Deep Learning Flashcards
(15 cards)
What is deep learning?
A subset of machine learning that uses multilayered neural networks (or deep neural networks) to stimulate the complex decision making of the human brain.
How do deep learning models use unsupervised learning?
With unsupervised learning, deep learning models can extract the characteristics, features and relationships they need to make accurate outputs from raw, unstructured data. Additionally, these models can even evaluate and refine their outputs for increased precision.
What is backpropagation?
A process that uses algorithms like gradient descent to calculate errors in prediction and adjust weights and biases by moving backwards through the layers to train the model.
What technology is used with deep learning?

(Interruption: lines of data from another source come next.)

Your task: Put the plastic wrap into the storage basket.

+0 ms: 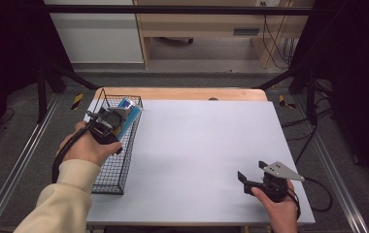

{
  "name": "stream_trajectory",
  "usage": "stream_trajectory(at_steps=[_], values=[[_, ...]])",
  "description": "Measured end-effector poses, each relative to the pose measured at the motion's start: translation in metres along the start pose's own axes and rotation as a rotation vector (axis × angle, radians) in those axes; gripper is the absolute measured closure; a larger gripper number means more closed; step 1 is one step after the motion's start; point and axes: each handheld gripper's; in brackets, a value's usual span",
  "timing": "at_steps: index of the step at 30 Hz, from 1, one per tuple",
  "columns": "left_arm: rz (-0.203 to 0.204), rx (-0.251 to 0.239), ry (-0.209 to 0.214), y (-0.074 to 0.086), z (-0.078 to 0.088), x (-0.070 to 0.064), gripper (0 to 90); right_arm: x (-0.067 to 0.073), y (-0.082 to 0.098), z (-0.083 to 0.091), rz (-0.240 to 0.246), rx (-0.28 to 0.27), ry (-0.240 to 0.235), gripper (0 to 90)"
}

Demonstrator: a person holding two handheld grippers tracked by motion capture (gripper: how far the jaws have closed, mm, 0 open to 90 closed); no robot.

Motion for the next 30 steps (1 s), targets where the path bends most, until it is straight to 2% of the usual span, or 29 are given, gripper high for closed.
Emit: stream_trajectory(at_steps=[13, 25, 30], values=[[0.042, -0.036, 0.027, -0.002, -0.016, 0.007, 32.2, 0.0, 0.001, -0.001, 0.006, 0.004, 0.003, 12.6], [0.083, -0.066, 0.024, -0.003, -0.023, 0.012, 32.2, 0.001, 0.0, 0.0, 0.007, -0.001, 0.001, 12.6], [0.096, -0.07, 0.015, -0.005, -0.032, 0.013, 32.2, 0.001, 0.0, 0.0, 0.01, 0.001, 0.0, 12.6]])
Point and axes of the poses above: each handheld gripper's, and its own axes: z roughly backward along the jaws, y roughly out of its underside, x roughly to its left, and after that the axes turned 5 degrees about -x, right-handed
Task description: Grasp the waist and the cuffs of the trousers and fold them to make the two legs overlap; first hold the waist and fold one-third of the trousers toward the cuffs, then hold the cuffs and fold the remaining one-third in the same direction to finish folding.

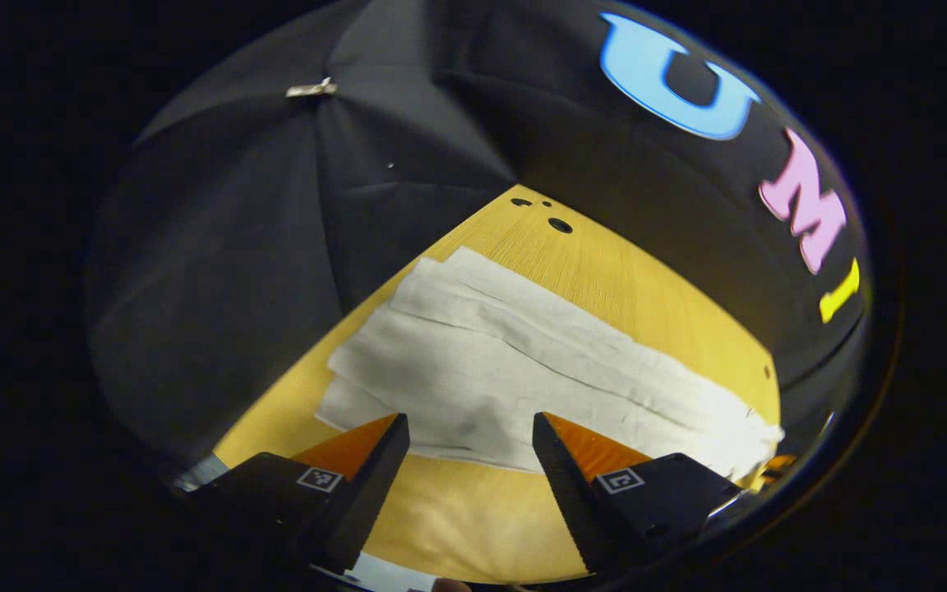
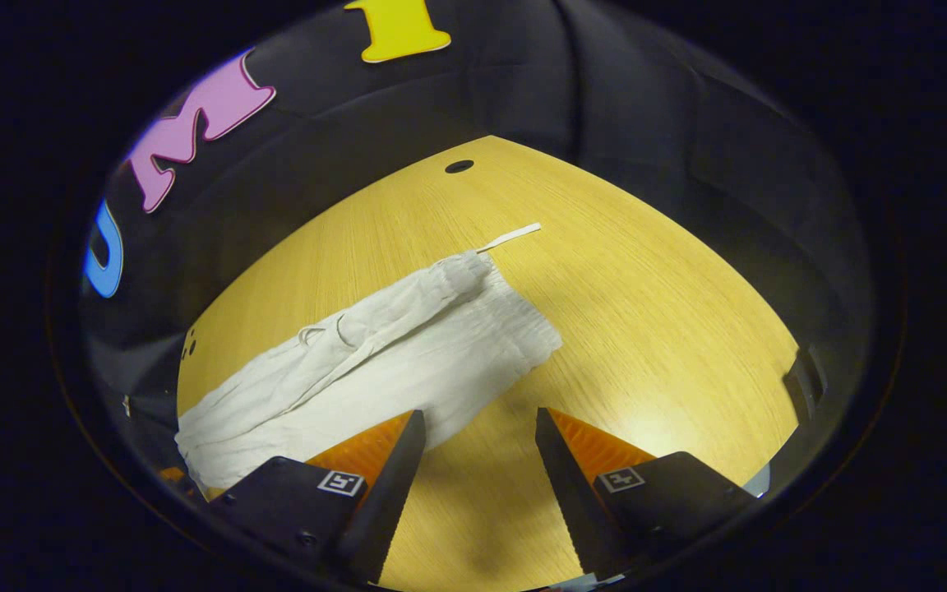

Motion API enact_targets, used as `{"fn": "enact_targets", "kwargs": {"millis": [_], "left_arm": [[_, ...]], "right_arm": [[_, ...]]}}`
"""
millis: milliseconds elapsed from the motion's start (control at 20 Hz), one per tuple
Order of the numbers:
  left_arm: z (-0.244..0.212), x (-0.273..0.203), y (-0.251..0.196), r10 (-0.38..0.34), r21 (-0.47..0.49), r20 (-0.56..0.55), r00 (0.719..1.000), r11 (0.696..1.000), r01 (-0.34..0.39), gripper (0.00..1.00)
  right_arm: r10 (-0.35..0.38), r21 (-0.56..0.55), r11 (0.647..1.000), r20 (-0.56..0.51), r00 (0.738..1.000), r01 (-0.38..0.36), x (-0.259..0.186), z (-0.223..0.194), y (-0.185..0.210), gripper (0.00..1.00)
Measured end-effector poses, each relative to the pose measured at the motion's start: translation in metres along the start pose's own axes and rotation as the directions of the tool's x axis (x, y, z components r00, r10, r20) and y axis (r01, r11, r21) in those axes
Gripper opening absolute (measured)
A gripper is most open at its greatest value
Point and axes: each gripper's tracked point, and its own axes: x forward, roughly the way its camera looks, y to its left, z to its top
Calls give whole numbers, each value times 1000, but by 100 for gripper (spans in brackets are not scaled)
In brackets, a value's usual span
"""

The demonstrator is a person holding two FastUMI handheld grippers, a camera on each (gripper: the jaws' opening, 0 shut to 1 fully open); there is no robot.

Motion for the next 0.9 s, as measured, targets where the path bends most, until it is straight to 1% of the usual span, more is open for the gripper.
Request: {"fn": "enact_targets", "kwargs": {"millis": [100,200,300,350,400,450,500,550,650,700,800,900], "left_arm": [[-7,3,0,5,-44,0,1000,999,-5,96],[-9,4,-5,-6,-74,12,1000,997,6,96],[-13,4,-13,-24,-113,14,1000,993,26,96],[-13,3,-16,-28,-122,16,999,992,29,95],[-14,6,-16,-31,-129,20,999,991,33,95],[-14,6,-18,-38,-140,24,999,989,41,91],[-14,8,-23,-50,-151,26,998,987,53,96],[-13,8,-27,-61,-160,26,998,985,65,96],[-12,9,-29,-68,-166,31,997,983,72,95],[-11,10,-31,-75,-166,37,997,983,80,95],[-8,12,-35,-88,-174,47,995,980,95,94],[-4,16,-38,-95,-195,52,994,975,103,94]], "right_arm": [[-9,49,999,7,1000,8,10,5,0,87],[-19,109,994,12,1000,17,18,12,2,87],[-45,166,985,16,999,42,29,16,0,87],[-69,186,980,11,998,65,33,17,-4,87],[-95,200,975,-4,996,93,36,16,-7,87],[-116,213,971,5,993,112,38,20,-9,87],[-121,223,967,-12,993,121,41,23,-9,83],[-131,228,965,-16,991,131,42,25,-9,83],[-149,238,960,-28,988,151,42,26,-12,81],[-156,247,956,-26,987,157,44,27,-12,78],[-178,263,948,-23,984,178,44,27,-14,78],[-198,262,945,-21,980,196,44,28,-14,75]]}}
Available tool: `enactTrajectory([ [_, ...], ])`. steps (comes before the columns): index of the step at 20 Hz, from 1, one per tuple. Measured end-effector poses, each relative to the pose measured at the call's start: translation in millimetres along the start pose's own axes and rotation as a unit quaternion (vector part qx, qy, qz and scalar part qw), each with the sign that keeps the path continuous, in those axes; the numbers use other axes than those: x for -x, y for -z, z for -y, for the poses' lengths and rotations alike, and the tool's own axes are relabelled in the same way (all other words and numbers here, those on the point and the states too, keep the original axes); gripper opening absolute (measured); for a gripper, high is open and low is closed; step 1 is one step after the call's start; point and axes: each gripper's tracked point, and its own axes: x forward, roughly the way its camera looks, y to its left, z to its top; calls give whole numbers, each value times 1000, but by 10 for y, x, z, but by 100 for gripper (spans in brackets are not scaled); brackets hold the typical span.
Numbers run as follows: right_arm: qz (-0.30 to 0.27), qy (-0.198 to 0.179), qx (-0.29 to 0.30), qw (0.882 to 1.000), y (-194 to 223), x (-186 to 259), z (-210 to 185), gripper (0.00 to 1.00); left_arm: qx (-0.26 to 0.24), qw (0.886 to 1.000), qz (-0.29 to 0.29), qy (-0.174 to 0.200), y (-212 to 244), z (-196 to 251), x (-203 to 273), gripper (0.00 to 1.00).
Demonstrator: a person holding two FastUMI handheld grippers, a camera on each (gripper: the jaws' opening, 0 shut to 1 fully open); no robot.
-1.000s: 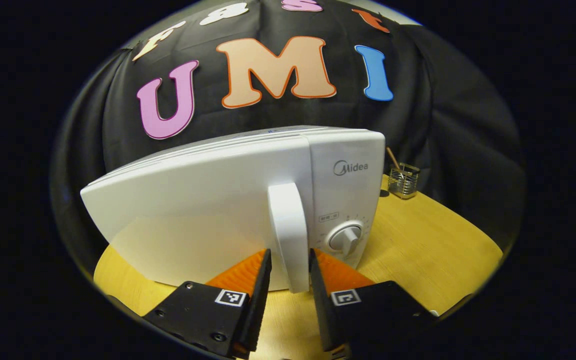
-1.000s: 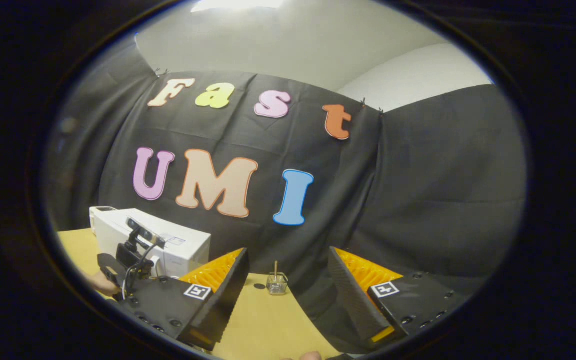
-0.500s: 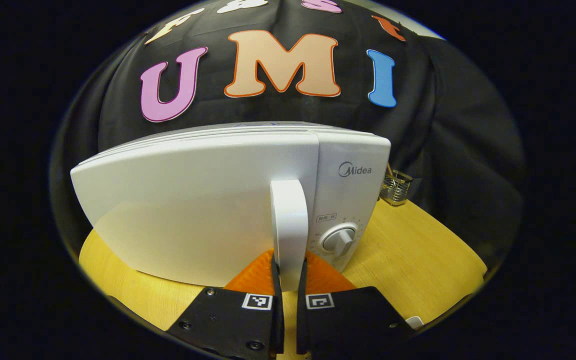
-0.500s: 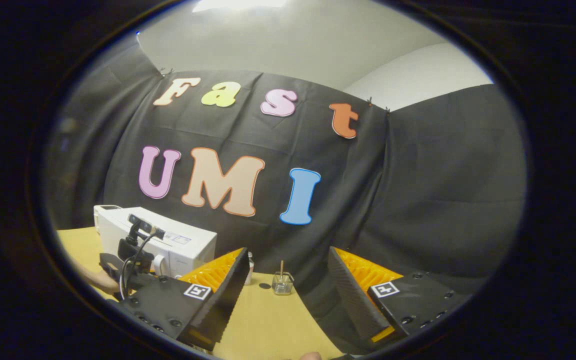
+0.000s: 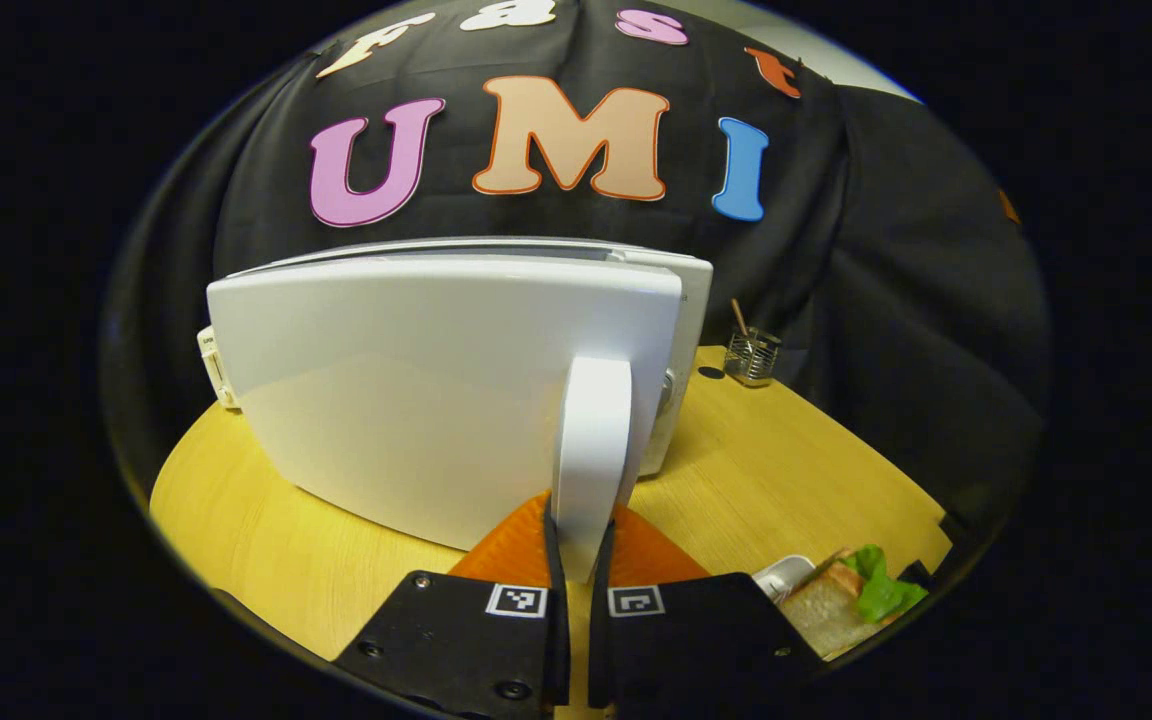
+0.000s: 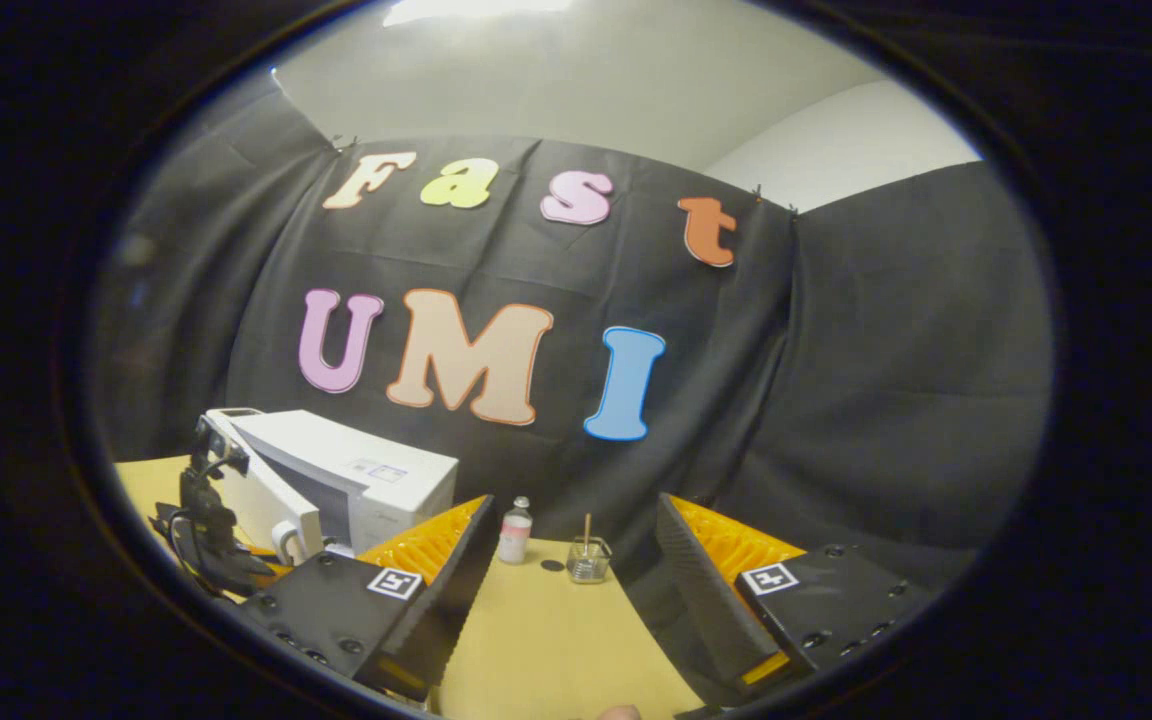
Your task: Open the microwave oven with the left hand, put the food in, and close the microwave oven.
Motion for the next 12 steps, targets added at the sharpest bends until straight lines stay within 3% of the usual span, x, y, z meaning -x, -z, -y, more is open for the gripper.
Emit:
enactTrajectory([
  [8,-16,-73,-13,997,124,-91,-579,95,27,998,-9,-63,389,-586,987,11],
  [12,-16,-108,-21,994,152,-120,-924,95,57,990,-15,-127,544,-1140,1455,10],
])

High performance GPUs (that can handle large volumes of calcs with lots of memory) and distributed cloud computing.
How are most deep learning apps coded (learning frameworks)
JAX, PyTorch, TensorFlow
How to auto encoders work (basic)
Autoencoders work by encoding unlabeled data into a compressed representation, and then decoding the data back into its original form.
What is the difference between plain auto encoders and variational?
Plain autoencoders were used for a variety of purposes, including reconstructing corrupted or blurry images. Variational autoencoders added the critical ability not just to reconstruct data, but also to output variations on the original data.
What to encoders do?
Encoders compress a dataset into a dense representation, arranging similar data points closer together in an abstract space
What to decoders do?
Decoders sample from the space to create something new while preserving the dataset’s most important features
What are the advantages of auto encoders?
The biggest advantage to autoencoders is the ability to handle large batches of data and show input data in a compressed form, so the most significant aspects stand out—enabling anomaly detection and classification tasks. This also speeds transmission and reduces storage requirements.
What are GANS (generative adversarial networks)
GANs are neural networks that are used both in and outside of artificial intelligence (AI) to create new data resembling the original training data. These can include images appearing to be human faces—but are generated, not taken of real people. The “adversarial” part of the name comes from the back-and-forth between the two portions of the GAN: a generator and a discriminator.
What is the generator’s role in the GAN
The generator creates something: images, video or audio and then producing an output with a twist. For example, a horse can be transformed into a zebra with some degree of accuracy. The result depends on the input and how well-trained the layers are in the generative model for this use case.
What is the discriminator’s role in the GAN
The discriminator is the adversary, where the generative result (fake image) is compared against the real images in the dataset. The discriminator tries to distinguish between the real and fake images, video or audio.
What are diffusion models?
generative models that are trained using the forward and reverse diffusion process of progressive noise-addition and denoising. Diffusion models generate data—most often images—similar to the data on which they are trained, but then overwrite the data used to train them.
What are transformer models?
Transformer models combine an encoder-decoder architecture with a text-processing mechanism and have revolutionized how language models are trained. An encoder converts raw, unannotated text into representations known as embeddings; the decoder takes these embeddings together with previous outputs of the model, and successively predicts each word in a sentence.